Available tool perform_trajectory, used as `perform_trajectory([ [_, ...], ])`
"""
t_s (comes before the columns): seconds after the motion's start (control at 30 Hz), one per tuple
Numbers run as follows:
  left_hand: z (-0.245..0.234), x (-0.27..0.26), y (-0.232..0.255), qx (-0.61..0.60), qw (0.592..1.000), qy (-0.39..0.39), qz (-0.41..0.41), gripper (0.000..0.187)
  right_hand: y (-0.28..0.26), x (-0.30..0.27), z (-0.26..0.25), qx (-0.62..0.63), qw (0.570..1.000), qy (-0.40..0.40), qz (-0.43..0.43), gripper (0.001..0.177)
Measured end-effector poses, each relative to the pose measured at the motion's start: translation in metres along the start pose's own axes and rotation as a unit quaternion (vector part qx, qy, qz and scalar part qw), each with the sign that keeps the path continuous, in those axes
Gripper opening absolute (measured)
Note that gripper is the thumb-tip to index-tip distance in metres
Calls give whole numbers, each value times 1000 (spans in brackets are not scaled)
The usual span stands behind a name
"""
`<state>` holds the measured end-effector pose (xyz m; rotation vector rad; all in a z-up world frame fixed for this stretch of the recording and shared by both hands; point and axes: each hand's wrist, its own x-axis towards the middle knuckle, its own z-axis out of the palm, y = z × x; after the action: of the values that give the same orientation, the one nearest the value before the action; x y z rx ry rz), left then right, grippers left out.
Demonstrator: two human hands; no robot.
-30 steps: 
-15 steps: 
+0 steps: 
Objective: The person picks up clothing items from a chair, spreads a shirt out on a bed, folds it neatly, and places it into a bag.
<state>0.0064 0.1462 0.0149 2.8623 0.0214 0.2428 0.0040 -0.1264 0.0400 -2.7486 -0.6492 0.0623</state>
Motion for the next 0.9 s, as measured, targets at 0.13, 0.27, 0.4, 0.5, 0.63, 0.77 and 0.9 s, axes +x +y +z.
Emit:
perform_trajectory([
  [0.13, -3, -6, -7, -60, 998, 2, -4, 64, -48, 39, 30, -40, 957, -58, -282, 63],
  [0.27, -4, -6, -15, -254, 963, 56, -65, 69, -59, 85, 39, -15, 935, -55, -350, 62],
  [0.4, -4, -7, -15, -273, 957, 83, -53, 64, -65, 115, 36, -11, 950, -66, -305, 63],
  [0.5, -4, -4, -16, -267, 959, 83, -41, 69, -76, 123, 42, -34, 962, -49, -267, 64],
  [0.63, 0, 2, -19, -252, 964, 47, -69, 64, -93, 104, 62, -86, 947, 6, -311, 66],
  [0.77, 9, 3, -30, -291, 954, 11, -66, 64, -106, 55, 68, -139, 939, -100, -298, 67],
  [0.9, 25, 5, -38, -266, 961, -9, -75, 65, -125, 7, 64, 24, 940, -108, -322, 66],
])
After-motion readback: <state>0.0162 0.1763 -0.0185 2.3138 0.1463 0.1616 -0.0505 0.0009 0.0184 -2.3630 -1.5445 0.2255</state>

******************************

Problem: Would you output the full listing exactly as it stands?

Solution to the problem:
Available tool perform_trajectory, used as `perform_trajectory([ [_, ...], ])`
"""
t_s (comes before the columns): seconds after the motion's start (control at 30 Hz), one per tuple
Numbers run as follows:
  left_hand: z (-0.245..0.234), x (-0.27..0.26), y (-0.232..0.255), qx (-0.61..0.60), qw (0.592..1.000), qy (-0.39..0.39), qz (-0.41..0.41), gripper (0.000..0.187)
  right_hand: y (-0.28..0.26), x (-0.30..0.27), z (-0.26..0.25), qx (-0.62..0.63), qw (0.570..1.000), qy (-0.40..0.40), qz (-0.43..0.43), gripper (0.001..0.177)
Measured end-effector poses, each relative to the pose measured at the motion's start: translation in metres along the start pose's own axes and rotation as a unit quaternion (vector part qx, qy, qz and scalar part qw), each with the sign that keeps the path continuous, in those axes
Gripper opening absolute (measured)
Note that gripper is the thumb-tip to index-tip distance in metres
Calls give whole numbers, each value times 1000 (spans in brackets are not scaled)
The usual span stands behind a name
"""
`<state>` holds the measured end-effector pose (xyz m; rotation vector rad; all in a z-up world frame fixed for this stretch of the recording and shared by both hands; point and axes: each hand's wrist, its own x-axis towards the middle knuckle, its own z-axis out of the palm, y = z × x; after the action: of the values that give the same orientation, the one nearest the value before the action; x y z rx ry rz), left then right, grippers left out.
Demonstrator: two human hands; no robot.
-30 steps: 
-15 steps: 
+0 steps: 
Objective: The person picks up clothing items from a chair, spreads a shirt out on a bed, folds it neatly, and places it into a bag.
<state>0.0064 0.1462 0.0149 2.8623 0.0214 0.2428 0.0040 -0.1264 0.0400 -2.7486 -0.6492 0.0623</state>
Motion for the next 0.9 s, as measured, targets at 0.13, 0.27, 0.4, 0.5, 0.63, 0.77 and 0.9 s, axes +x +y +z.
Emit:
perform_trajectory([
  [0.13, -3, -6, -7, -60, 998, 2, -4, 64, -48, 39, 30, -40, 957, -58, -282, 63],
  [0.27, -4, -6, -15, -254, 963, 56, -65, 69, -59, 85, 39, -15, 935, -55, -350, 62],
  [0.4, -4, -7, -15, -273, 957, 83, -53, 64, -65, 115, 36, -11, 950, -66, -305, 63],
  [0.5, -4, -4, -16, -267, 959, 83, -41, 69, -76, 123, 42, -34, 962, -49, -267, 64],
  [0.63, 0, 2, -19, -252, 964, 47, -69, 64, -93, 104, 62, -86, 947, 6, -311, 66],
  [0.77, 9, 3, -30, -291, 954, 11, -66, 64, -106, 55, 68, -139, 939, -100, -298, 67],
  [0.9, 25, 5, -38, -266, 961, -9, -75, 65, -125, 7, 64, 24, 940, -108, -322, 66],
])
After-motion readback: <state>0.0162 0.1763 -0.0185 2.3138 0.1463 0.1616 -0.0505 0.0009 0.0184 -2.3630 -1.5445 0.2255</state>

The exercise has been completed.